- WORK ORDER
The data should be printed in full, character for character.

- SUPPLIED INFORMATION
==============================

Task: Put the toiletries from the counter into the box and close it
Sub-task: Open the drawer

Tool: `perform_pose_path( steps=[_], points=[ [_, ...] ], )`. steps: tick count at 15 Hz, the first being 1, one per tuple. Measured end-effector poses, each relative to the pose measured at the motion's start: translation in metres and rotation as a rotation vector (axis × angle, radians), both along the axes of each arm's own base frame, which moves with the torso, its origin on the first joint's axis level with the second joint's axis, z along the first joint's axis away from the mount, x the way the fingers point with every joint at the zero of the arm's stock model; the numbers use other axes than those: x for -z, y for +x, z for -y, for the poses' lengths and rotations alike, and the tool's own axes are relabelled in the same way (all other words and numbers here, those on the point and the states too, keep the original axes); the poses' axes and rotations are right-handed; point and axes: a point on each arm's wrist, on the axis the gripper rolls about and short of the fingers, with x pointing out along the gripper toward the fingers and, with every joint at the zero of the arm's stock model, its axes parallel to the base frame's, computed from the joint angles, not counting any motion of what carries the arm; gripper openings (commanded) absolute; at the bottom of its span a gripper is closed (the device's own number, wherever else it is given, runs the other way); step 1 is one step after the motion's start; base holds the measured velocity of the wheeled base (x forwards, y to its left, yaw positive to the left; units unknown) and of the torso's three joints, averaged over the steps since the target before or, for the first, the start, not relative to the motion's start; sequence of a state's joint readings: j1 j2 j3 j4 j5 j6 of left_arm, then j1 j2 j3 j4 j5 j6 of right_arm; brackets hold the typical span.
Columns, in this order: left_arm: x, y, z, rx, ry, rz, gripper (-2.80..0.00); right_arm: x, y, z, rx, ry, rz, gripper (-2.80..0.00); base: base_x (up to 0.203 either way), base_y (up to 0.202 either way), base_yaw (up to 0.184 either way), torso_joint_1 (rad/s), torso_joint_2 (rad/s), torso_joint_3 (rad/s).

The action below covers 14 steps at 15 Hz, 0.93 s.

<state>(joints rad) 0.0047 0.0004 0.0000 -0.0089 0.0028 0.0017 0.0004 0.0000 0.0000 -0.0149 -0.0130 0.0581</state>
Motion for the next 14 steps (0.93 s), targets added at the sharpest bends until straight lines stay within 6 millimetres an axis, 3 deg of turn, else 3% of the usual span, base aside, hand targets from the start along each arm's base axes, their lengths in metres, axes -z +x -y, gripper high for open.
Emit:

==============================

- ANSWER BOX
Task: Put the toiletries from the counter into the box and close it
Sub-task: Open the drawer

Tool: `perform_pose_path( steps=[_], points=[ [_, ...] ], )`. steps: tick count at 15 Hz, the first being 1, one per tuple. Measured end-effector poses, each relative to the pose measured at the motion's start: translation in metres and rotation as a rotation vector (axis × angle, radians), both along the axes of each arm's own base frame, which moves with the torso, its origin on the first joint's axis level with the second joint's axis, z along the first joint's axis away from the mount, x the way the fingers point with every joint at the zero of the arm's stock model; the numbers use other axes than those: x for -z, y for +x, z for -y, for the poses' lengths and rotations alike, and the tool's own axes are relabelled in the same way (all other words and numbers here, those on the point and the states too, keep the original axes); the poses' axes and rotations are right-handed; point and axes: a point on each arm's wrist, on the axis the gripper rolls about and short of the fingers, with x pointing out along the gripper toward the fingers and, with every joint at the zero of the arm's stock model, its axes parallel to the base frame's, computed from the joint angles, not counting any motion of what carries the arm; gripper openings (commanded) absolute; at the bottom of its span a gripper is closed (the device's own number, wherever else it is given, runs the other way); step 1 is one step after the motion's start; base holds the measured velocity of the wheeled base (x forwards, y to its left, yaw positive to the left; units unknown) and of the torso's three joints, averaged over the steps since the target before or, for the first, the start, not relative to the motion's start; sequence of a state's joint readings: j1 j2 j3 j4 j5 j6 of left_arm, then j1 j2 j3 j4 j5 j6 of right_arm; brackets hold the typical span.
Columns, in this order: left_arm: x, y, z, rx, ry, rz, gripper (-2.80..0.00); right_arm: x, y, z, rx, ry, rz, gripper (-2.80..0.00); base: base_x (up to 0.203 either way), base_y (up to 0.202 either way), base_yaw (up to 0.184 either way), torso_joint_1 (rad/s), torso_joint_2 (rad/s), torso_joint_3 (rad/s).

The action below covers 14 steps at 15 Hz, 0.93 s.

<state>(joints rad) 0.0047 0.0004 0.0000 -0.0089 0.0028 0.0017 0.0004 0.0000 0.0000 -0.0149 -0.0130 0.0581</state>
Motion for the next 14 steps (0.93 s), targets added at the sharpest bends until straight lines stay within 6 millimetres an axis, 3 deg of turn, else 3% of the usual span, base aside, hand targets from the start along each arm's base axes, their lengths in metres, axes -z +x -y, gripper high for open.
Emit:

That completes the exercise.